Collected data entries:
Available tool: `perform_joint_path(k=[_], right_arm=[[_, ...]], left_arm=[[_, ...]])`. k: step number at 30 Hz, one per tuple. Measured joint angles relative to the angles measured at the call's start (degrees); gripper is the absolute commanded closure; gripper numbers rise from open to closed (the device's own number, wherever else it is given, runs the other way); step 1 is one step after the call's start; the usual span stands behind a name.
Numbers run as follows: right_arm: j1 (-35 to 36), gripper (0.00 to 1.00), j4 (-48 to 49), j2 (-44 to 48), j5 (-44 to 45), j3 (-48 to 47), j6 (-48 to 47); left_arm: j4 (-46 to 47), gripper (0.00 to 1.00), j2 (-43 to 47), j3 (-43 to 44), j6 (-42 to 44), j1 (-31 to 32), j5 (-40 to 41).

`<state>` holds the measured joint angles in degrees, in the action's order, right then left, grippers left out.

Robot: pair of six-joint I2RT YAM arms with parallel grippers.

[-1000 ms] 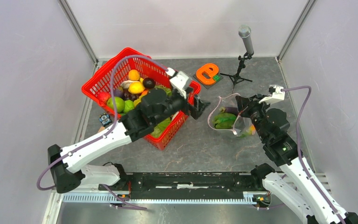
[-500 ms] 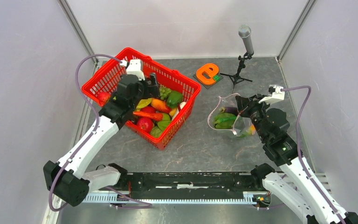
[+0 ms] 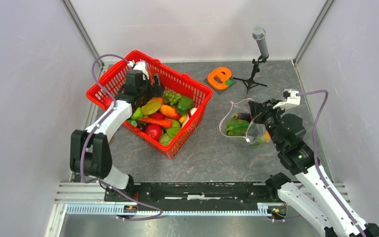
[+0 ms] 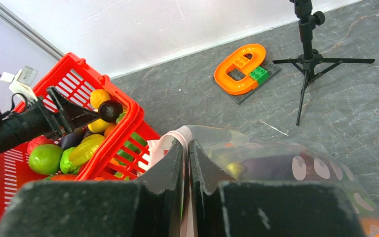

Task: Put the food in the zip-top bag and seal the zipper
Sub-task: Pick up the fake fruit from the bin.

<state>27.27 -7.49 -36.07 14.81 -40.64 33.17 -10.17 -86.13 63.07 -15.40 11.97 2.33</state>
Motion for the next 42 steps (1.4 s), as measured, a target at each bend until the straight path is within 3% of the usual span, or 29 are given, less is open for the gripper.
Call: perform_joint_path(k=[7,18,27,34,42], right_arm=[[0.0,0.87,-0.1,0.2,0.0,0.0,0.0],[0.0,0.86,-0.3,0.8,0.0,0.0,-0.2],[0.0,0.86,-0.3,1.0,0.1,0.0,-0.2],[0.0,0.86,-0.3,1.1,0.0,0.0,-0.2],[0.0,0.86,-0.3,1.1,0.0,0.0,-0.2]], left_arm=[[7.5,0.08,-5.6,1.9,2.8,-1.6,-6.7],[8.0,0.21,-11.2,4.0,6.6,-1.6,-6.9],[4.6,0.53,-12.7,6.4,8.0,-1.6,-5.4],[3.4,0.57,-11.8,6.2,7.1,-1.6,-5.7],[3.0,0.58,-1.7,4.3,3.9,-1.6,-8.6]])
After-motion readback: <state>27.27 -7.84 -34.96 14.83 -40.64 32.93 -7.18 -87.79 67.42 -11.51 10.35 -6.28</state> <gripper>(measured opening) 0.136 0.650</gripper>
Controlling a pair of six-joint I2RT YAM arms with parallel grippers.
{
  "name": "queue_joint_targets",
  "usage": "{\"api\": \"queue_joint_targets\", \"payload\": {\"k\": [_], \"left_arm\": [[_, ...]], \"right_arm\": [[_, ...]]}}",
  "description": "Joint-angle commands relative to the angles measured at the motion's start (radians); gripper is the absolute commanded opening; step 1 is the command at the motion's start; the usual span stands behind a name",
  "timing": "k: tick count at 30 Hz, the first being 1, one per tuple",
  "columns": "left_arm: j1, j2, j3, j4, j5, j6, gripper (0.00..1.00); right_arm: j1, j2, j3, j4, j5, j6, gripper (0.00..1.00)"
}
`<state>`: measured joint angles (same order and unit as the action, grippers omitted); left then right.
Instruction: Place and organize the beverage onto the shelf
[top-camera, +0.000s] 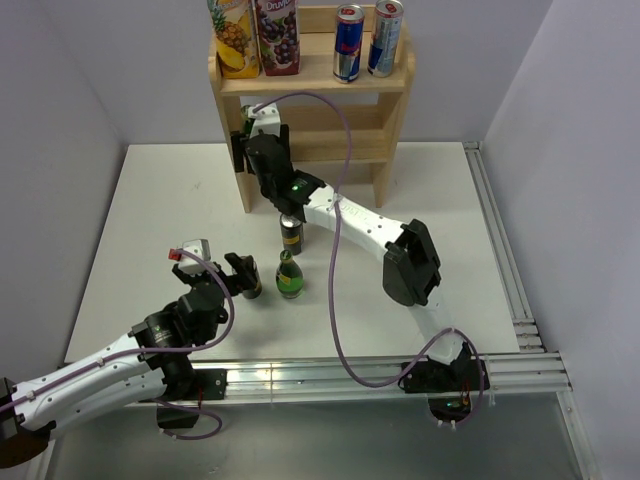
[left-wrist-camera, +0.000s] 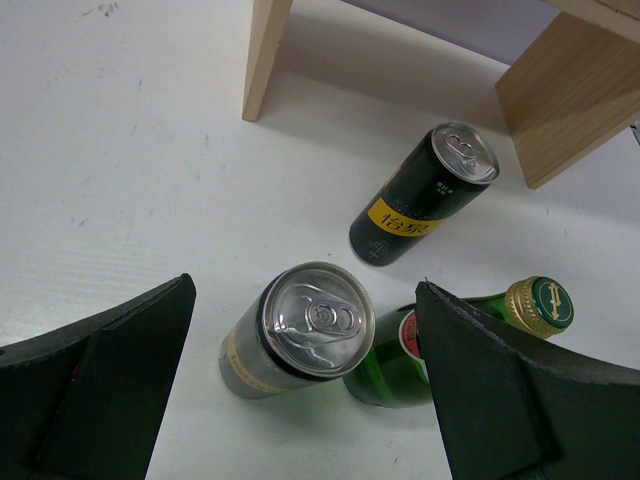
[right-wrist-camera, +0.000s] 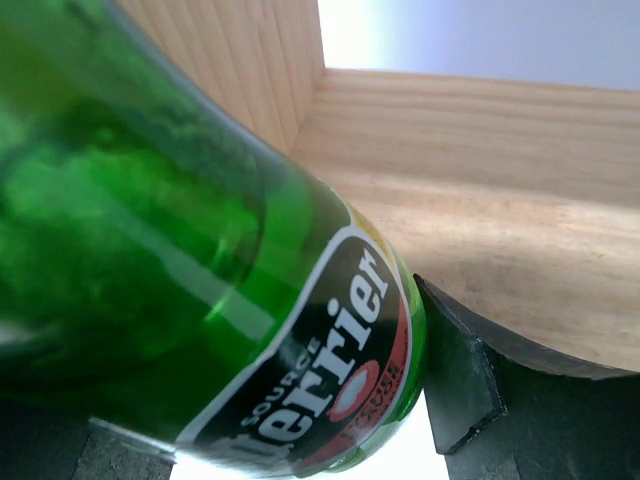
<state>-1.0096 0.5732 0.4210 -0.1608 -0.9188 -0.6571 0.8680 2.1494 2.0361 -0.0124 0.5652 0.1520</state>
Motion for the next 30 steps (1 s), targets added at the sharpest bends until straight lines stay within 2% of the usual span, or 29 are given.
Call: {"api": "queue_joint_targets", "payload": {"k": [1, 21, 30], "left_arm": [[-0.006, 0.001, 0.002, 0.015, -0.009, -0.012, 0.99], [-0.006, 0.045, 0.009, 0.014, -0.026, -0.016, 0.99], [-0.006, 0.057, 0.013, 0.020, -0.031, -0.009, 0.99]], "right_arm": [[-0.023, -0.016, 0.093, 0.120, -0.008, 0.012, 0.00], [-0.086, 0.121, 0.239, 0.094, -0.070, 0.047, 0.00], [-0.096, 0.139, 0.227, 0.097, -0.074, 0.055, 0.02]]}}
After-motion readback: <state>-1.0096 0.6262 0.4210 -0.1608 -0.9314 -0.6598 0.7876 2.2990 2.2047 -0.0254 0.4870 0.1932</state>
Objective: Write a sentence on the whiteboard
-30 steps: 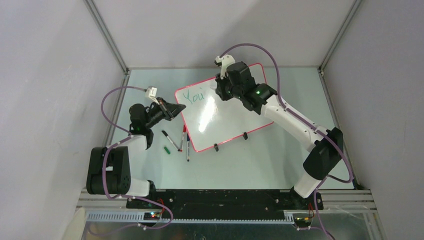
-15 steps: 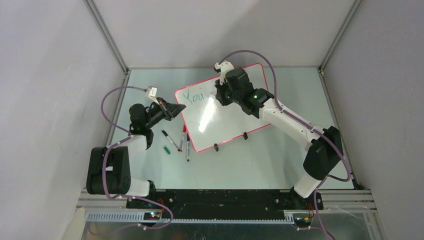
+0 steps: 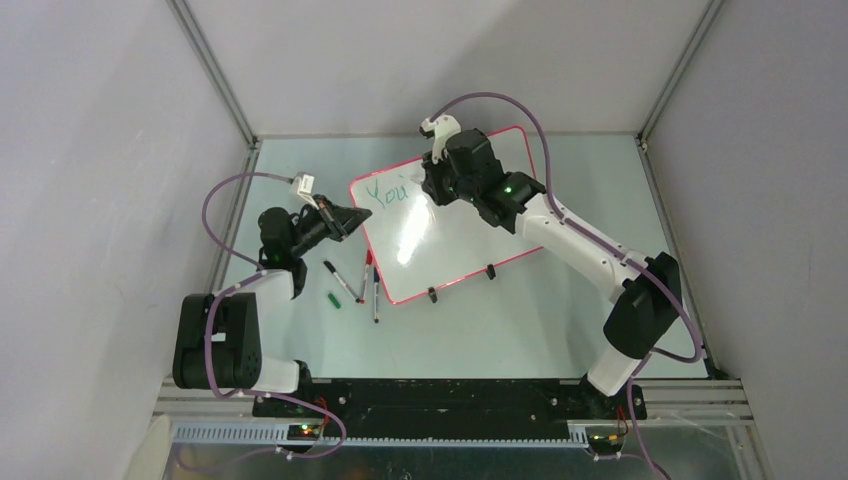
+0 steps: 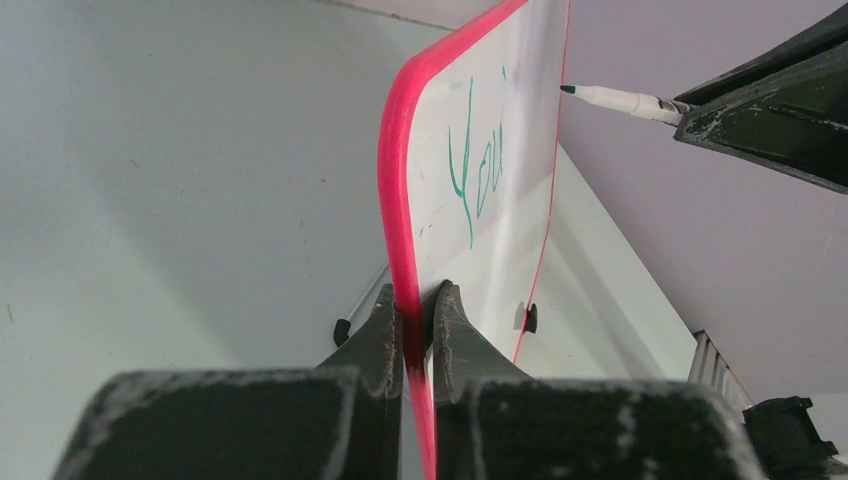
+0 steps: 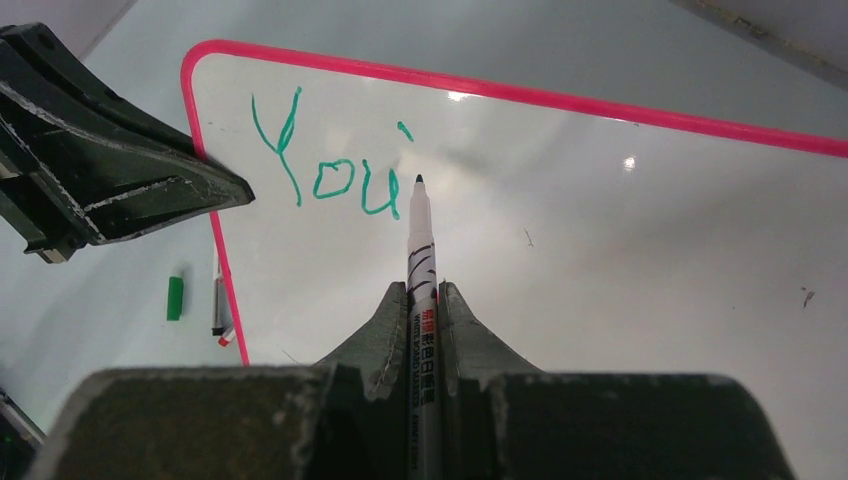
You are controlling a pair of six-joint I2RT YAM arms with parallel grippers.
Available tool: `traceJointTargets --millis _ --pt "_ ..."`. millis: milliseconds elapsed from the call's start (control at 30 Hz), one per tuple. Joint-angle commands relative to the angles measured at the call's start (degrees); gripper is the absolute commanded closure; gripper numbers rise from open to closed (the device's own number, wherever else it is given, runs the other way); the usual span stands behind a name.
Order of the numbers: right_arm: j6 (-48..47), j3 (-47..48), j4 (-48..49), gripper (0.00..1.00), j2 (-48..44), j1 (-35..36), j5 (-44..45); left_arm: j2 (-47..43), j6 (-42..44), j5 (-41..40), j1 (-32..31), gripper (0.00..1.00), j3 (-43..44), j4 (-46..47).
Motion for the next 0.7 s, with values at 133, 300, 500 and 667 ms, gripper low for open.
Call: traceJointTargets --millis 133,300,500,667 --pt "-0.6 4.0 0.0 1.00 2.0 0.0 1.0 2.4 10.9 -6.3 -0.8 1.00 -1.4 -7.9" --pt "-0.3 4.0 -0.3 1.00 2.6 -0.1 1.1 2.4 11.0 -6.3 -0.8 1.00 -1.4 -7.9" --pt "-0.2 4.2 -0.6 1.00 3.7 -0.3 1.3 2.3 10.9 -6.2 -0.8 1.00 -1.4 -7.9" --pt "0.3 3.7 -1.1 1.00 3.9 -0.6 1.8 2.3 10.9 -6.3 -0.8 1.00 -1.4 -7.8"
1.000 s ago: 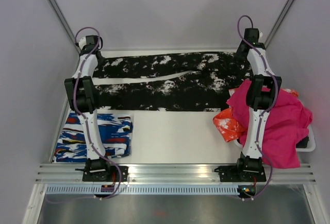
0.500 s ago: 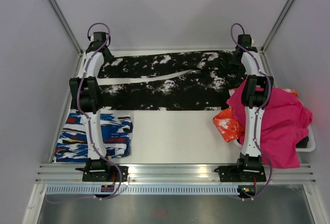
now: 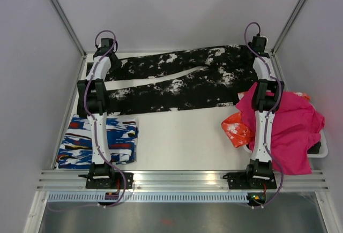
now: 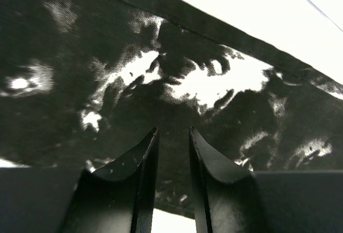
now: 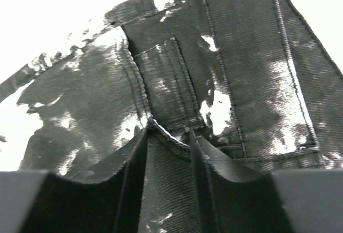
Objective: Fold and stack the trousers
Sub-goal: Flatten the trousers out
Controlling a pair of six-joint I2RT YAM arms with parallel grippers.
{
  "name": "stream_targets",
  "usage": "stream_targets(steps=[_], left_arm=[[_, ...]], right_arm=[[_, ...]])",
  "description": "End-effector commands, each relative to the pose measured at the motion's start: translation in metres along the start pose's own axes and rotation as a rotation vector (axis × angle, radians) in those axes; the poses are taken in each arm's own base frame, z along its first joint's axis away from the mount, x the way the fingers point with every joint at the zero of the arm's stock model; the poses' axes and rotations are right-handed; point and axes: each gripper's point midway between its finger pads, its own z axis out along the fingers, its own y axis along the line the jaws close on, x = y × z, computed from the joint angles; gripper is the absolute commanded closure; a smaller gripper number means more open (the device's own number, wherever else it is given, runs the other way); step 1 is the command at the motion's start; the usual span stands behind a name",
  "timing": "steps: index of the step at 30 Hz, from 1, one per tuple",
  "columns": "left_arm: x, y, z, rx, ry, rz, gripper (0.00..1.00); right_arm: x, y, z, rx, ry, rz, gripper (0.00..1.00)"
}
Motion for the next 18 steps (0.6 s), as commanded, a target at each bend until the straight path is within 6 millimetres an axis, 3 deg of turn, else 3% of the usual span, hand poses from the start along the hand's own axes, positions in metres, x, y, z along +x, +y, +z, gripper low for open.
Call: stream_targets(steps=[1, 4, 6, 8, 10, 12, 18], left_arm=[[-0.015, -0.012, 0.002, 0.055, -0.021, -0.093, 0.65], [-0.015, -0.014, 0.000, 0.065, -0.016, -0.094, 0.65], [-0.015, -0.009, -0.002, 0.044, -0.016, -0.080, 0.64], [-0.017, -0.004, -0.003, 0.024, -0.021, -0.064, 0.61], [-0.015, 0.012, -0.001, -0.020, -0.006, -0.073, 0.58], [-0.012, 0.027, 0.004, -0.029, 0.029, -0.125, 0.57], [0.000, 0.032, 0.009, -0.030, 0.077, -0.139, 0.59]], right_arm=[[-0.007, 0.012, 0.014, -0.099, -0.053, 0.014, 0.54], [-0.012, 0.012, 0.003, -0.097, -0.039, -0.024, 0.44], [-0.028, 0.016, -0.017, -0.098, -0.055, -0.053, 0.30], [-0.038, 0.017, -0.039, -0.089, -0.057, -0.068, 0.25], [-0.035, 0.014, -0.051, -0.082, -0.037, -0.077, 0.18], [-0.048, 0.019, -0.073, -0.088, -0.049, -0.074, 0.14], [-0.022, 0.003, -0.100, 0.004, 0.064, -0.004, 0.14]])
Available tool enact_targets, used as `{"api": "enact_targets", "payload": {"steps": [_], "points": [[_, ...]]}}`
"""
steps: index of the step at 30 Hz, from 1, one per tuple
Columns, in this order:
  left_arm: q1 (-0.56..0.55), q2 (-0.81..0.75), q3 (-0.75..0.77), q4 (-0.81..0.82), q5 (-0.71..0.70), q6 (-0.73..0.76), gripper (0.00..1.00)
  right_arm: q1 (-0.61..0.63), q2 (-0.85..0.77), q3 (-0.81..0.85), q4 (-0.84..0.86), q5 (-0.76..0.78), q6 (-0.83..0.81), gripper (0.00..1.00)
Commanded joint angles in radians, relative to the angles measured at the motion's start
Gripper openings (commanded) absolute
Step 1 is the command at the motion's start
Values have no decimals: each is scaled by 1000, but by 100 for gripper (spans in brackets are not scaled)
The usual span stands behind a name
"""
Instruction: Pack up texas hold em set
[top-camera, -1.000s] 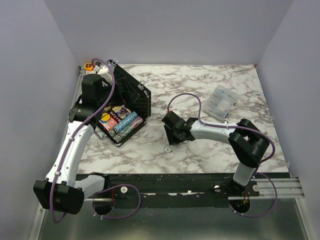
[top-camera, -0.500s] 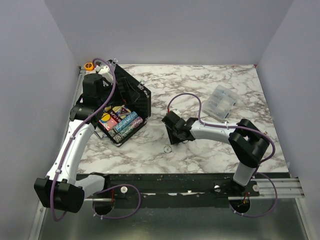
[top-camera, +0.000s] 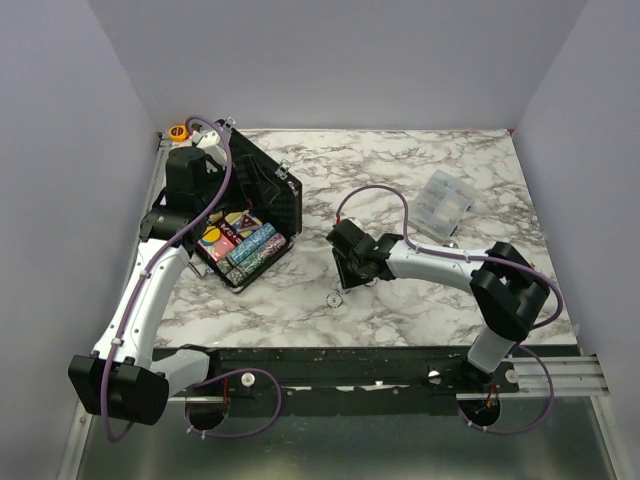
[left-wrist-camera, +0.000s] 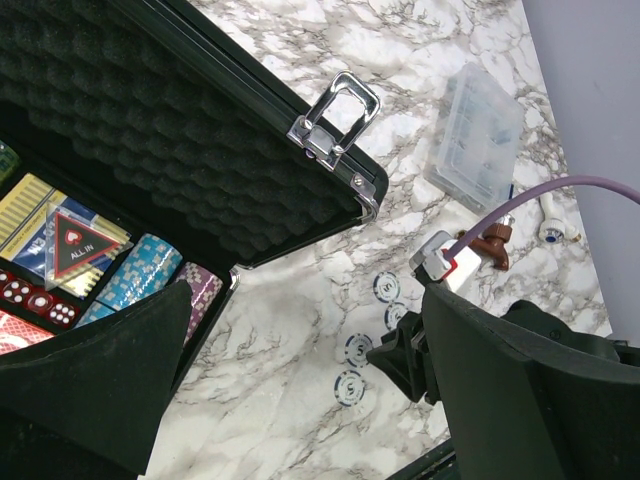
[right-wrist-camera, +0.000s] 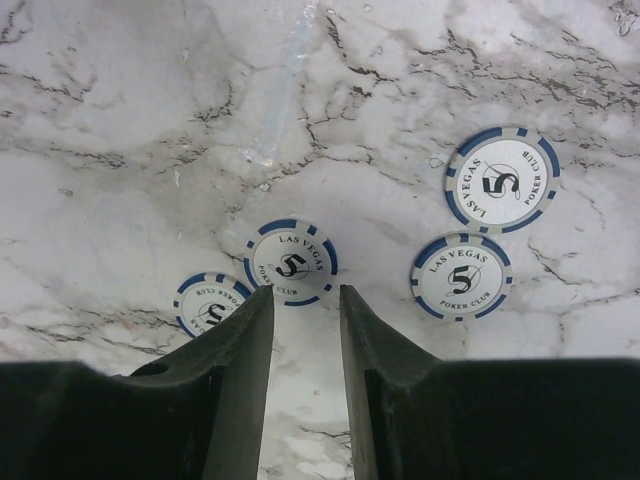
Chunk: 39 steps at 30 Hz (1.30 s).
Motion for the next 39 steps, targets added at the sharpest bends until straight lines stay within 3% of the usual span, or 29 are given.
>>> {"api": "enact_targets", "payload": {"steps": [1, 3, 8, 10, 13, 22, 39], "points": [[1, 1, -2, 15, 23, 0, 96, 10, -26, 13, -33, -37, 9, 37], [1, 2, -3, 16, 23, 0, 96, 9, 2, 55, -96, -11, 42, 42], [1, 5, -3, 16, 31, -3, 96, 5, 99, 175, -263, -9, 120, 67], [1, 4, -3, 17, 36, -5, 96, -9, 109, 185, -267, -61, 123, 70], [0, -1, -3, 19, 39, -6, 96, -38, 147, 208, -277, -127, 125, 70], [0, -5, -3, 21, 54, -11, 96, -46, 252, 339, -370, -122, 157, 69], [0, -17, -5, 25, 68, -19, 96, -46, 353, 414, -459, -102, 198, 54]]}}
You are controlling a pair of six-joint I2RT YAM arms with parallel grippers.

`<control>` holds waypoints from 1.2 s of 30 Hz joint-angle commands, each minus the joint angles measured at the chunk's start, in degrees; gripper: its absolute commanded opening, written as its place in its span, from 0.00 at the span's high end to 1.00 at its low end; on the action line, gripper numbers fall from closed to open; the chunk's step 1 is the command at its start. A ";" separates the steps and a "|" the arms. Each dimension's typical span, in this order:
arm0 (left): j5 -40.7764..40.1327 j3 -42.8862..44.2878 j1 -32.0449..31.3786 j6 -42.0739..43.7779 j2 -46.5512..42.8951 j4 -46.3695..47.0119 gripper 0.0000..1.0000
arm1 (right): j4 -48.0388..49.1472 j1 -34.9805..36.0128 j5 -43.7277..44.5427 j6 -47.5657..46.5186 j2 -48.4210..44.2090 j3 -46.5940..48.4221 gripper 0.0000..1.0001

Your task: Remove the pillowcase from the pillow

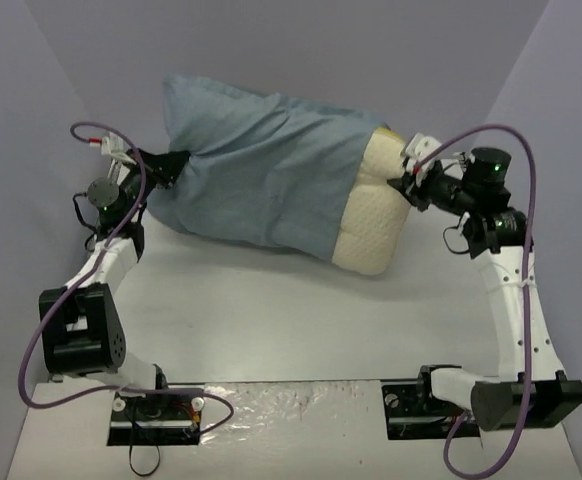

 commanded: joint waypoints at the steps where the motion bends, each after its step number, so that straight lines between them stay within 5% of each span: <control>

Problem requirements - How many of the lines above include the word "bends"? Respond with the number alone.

Task response - 3